What is being asked ::
As soon as the line containing "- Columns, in" appears in the material below, start returning lines exactly, and end with the line containing "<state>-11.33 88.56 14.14".

Given records ::
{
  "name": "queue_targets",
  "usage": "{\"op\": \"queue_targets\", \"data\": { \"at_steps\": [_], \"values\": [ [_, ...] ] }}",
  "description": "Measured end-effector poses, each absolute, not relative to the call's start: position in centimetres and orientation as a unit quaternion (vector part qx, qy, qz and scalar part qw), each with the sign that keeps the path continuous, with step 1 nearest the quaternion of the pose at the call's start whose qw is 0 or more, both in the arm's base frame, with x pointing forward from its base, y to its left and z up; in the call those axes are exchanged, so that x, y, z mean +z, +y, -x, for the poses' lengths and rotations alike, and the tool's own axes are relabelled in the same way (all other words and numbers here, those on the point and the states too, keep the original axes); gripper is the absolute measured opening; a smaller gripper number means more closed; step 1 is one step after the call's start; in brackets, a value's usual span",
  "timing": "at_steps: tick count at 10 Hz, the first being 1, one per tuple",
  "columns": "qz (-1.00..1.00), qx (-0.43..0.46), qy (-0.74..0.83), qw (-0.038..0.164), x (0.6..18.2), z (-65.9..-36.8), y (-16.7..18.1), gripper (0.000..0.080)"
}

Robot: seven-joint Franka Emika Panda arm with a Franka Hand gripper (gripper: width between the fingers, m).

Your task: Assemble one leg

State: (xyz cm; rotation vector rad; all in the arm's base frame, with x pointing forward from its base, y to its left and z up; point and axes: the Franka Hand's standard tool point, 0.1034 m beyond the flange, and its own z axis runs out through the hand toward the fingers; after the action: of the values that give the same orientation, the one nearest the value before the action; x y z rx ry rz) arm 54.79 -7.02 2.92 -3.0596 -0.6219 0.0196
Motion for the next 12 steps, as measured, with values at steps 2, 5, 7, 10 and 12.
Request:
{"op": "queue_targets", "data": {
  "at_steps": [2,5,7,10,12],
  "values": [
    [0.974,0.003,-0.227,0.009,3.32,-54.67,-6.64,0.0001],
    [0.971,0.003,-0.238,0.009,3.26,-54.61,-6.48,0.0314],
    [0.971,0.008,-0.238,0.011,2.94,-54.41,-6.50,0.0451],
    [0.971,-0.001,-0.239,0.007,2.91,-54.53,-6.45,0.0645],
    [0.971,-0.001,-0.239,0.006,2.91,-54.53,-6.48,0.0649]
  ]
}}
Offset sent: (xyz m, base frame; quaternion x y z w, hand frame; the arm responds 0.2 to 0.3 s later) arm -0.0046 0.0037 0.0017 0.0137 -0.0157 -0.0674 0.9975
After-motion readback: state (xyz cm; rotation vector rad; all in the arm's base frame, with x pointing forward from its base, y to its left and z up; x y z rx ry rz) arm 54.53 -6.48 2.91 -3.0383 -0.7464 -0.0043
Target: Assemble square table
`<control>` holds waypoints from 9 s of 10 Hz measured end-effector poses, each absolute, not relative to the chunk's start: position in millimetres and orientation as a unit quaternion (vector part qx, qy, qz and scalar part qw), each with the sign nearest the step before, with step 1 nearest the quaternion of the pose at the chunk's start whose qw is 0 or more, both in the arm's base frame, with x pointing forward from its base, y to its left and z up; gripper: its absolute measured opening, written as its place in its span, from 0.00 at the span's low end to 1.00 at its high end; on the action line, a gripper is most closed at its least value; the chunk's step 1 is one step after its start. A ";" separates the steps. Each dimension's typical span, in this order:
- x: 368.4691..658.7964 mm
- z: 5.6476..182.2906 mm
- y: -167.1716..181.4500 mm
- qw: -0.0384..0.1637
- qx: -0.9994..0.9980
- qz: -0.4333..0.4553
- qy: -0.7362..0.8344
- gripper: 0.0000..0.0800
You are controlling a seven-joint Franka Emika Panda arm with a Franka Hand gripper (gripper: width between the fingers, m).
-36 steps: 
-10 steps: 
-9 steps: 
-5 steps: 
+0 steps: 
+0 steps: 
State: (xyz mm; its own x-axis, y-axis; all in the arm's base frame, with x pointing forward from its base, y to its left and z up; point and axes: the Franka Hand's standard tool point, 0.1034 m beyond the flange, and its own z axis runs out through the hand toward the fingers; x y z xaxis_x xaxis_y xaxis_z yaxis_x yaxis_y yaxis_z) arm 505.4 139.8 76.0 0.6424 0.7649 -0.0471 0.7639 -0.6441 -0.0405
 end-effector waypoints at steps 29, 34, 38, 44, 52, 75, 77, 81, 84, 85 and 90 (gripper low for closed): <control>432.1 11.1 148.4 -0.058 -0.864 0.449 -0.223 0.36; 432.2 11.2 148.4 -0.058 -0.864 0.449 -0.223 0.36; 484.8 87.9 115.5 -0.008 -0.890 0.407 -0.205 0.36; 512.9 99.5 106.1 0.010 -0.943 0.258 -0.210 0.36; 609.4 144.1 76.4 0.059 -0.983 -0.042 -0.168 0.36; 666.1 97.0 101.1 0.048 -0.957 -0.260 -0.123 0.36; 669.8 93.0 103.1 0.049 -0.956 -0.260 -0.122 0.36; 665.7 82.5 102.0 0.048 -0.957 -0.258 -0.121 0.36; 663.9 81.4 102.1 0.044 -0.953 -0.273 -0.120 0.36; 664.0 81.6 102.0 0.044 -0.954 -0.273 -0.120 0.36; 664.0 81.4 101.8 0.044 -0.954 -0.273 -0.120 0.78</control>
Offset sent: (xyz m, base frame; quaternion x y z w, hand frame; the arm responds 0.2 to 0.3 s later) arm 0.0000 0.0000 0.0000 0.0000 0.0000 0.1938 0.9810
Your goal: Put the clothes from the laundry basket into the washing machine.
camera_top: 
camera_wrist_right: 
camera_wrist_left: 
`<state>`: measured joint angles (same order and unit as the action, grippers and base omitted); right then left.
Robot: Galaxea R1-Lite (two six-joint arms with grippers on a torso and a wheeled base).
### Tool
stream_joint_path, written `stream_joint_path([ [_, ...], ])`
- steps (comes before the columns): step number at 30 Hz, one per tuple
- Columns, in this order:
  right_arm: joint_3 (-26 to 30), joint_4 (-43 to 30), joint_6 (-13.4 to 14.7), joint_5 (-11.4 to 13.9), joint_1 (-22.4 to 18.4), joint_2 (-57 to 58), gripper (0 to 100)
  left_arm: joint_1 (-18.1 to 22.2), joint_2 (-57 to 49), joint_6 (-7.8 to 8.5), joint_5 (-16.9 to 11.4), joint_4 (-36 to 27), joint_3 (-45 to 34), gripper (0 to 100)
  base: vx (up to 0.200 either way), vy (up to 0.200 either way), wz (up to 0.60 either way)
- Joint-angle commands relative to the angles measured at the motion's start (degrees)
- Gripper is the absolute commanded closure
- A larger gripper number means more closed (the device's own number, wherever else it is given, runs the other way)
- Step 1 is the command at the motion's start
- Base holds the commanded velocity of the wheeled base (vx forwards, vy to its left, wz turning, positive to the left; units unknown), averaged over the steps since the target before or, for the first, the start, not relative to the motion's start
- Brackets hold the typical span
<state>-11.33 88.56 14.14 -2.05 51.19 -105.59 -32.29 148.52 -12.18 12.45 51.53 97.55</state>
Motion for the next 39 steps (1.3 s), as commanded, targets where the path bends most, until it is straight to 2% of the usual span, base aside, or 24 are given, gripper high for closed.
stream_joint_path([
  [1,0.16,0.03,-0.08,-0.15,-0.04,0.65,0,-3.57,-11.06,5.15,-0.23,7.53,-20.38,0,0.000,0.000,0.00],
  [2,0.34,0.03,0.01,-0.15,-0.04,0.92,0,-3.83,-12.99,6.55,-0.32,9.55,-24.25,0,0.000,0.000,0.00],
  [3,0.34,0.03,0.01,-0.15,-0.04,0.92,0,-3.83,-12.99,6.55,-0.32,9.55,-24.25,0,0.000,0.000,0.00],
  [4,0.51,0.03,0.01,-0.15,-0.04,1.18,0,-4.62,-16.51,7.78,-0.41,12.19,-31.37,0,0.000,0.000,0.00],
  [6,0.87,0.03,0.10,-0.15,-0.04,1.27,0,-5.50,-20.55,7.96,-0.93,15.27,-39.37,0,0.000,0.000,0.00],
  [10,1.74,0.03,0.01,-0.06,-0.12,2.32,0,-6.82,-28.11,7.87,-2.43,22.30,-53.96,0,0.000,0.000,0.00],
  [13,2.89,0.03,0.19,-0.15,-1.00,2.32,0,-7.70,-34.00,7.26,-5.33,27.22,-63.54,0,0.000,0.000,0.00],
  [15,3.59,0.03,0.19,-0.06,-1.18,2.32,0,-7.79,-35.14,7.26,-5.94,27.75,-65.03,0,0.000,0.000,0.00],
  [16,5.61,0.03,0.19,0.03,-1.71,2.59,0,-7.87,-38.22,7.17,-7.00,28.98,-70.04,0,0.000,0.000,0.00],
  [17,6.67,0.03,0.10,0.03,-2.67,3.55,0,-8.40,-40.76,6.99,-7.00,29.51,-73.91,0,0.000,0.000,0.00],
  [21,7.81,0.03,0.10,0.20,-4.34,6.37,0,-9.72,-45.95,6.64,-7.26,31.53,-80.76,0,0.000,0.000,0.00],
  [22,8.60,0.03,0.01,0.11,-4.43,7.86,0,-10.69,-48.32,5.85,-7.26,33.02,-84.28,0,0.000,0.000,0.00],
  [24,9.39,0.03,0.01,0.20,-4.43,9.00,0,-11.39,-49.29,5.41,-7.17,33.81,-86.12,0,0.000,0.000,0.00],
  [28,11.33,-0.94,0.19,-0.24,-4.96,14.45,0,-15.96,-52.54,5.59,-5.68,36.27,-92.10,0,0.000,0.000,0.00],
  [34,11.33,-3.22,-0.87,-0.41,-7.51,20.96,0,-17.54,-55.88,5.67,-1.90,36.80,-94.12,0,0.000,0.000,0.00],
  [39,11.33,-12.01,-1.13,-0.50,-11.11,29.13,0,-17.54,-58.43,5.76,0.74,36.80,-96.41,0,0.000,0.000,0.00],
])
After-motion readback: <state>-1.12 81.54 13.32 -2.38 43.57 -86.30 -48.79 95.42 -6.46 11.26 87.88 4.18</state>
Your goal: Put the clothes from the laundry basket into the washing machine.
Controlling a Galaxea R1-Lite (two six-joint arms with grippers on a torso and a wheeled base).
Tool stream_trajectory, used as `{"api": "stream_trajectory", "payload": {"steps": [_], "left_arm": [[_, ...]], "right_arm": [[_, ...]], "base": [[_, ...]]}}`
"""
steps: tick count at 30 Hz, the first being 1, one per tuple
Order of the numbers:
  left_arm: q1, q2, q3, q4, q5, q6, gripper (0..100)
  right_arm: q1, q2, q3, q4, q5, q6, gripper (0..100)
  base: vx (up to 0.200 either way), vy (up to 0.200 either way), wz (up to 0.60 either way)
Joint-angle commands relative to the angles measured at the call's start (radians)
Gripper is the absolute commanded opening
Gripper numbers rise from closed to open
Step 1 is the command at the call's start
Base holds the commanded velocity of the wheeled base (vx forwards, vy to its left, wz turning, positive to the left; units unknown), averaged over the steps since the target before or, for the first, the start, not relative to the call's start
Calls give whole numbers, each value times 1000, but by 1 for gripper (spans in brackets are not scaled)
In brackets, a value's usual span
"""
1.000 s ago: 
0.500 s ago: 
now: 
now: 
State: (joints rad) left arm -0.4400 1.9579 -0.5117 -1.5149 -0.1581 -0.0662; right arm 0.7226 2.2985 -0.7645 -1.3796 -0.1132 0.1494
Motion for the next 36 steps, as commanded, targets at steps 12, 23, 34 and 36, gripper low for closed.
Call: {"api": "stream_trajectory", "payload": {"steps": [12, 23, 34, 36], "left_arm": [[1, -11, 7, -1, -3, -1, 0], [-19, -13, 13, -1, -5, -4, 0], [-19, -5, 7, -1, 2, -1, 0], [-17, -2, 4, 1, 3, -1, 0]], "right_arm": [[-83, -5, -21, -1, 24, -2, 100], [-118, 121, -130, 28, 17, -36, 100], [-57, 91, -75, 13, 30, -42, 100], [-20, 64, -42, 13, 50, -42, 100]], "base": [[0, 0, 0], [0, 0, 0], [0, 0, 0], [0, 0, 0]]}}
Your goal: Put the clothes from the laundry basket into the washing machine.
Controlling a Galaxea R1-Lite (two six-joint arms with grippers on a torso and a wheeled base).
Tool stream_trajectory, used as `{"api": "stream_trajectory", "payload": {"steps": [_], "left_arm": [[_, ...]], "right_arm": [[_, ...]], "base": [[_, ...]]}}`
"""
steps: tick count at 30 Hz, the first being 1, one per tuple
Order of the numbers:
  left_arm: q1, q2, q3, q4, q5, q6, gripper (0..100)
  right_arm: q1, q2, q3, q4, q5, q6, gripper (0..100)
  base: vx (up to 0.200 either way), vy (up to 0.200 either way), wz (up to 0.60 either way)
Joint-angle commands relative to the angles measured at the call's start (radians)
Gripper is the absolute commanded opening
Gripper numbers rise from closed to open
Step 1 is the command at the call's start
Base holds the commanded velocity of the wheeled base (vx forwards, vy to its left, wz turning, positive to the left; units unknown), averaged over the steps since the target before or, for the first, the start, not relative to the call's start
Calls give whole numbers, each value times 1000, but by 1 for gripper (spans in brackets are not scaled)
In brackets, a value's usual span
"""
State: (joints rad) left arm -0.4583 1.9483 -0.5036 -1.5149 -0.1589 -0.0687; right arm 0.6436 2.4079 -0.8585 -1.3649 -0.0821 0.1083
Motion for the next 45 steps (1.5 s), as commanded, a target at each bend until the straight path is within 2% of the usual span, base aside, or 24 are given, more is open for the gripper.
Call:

Expected answer ::
- Columns, in this order:
  right_arm: joint_3 (-26 to 30), joint_4 (-43 to 30), joint_6 (-13.4 to 14.7), joint_5 (-11.4 to 13.9), joint_1 (-22.4 to 18.4), joint_2 (-57 to 58), gripper (0 to 100)
  left_arm: joint_1 (-18.1 to 22.2), joint_2 (-57 to 49), joint_6 (-7.8 to 8.5), joint_5 (-16.9 to 11.4), joint_4 (-36 to 27), joint_3 (-45 to 34), gripper (0 to 100)
  base: vx (up to 0.200 either way), vy (up to 0.200 either way), wz (up to 0.60 either way)
- Joint-angle commands relative to the angles measured at the motion's start (degrees)
- Gripper is the absolute commanded closure
- A larger gripper number means more closed (the device's own number, wherever else it is given, runs the other way)
- Step 1 is the command at the motion's start
- Base holds the commanded velocity of the wheeled base (vx forwards, vy to its left, wz turning, positive to the left; units unknown), averaged over the steps since the target before or, for the first, the start, not relative to the motion's start
- Brackets hold the typical span
<state>-11.33 88.56 14.14 -2.05 51.19 -105.59 -32.29 148.52 -12.18 12.45 51.53 97.55</state>

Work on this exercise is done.